Bupropion Inhibits Serotonin Type 3AB Heteromeric Channels at Clinically Relevant Concentrations.

ABSTRACT

Bupropion, a Food and Drug Administration-approved antidepressant and smoking cessation aid, blocks dopamine and norepinephrine reuptake transporters and noncompetitively inhibits nicotinic acetylcholine and serotonin (5-HT) type 3A receptors (5-HT3ARs). 5-HT3 receptors are pentameric ligand-gated ion channels that regulate synaptic activity in the central and peripheral nervous system, presynaptically and postsynaptically. In the present study, we examined and compared the effect of bupropion and its active metabolite hydroxybupropion on mouse homomeric 5-HT3A and heteromeric 5-HT3AB receptors expressed in Xenopus laevis oocytes using two-electrode voltage clamp experiments.

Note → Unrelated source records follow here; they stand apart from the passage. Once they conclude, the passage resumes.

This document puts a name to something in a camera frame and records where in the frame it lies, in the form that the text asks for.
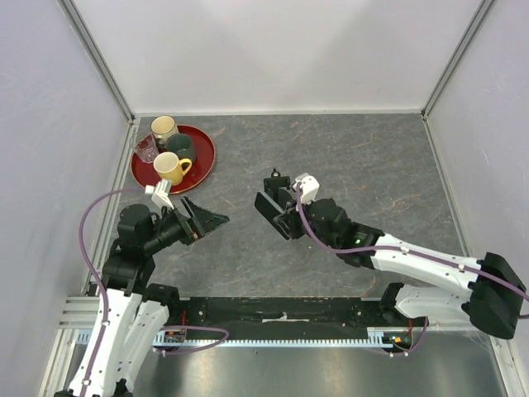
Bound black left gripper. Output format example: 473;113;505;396
144;194;229;253

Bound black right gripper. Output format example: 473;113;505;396
274;195;338;251

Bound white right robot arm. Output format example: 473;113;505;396
266;182;528;340

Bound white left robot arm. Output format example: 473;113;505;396
58;198;229;396

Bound yellow mug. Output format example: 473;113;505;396
153;151;193;186

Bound red round tray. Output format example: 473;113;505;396
131;125;216;194

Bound dark green mug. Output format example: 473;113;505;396
164;133;196;162

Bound clear drinking glass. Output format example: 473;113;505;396
129;133;160;164

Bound cream mug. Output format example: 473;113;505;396
150;115;179;142

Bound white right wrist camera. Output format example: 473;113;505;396
292;173;320;204

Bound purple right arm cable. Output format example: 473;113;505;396
293;184;529;359

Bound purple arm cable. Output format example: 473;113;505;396
293;184;529;359
78;186;231;397

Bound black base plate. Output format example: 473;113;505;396
136;295;431;336

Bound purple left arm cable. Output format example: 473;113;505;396
78;186;231;397

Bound slotted cable duct rail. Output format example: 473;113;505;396
153;324;413;350

Coapplication of bupropion or hydroxybupropion with 5-HT dose dependently inhibited 5-HT-induced currents in heteromeric 5-HT type 3AB receptors (5-HT3ABRs) (IC50 = 840 and 526 µM, respectively). The corresponding IC50s for bupropion and hydroxybupropion for homomeric 5-HT3ARs were 10- and 5-fold lower, respectively (87 and 113 µM). The inhibition of 5-HT3ARs and 5-HT3ABRs was non-use dependent and voltage independent, suggesting bupropion is not an open channel blocker. The inhibition by bupropion was reversible and time-dependent. Of note, preincubation with a low concentration of bupropion that mimics therapeutic drug conditions inhibits 5-HT-induced currents in 5-HT3A and 5-HT3AB receptors considerably. In summary, we demonstrate that bupropion inhibits heteromeric 5-HT3ABRs as well as homomeric 5-HT3ARs. This inhibition occurs at clinically relevant concentrations and may contribute to bupropion's clinical effects. SIGNIFICANCE STATEMENT Clinical studies indicate that antagonizing serotonin (5-HT) type 3AB (5-HT3AB) receptors in brain areas involved in mood regulation is successful in treating mood and anxiety disorders. Previously, bupropion was shown to be an antagonist at homopentameric 5-HT type 3A receptors. The present work provides novel insights into the pharmacological effects that bupropion exerts on heteromeric 5-HT3AB receptors, in particular when constantly present at low, clinically attainable concentrations. The results advance the knowledge on the clinical effects of bupropion as an antidepressant.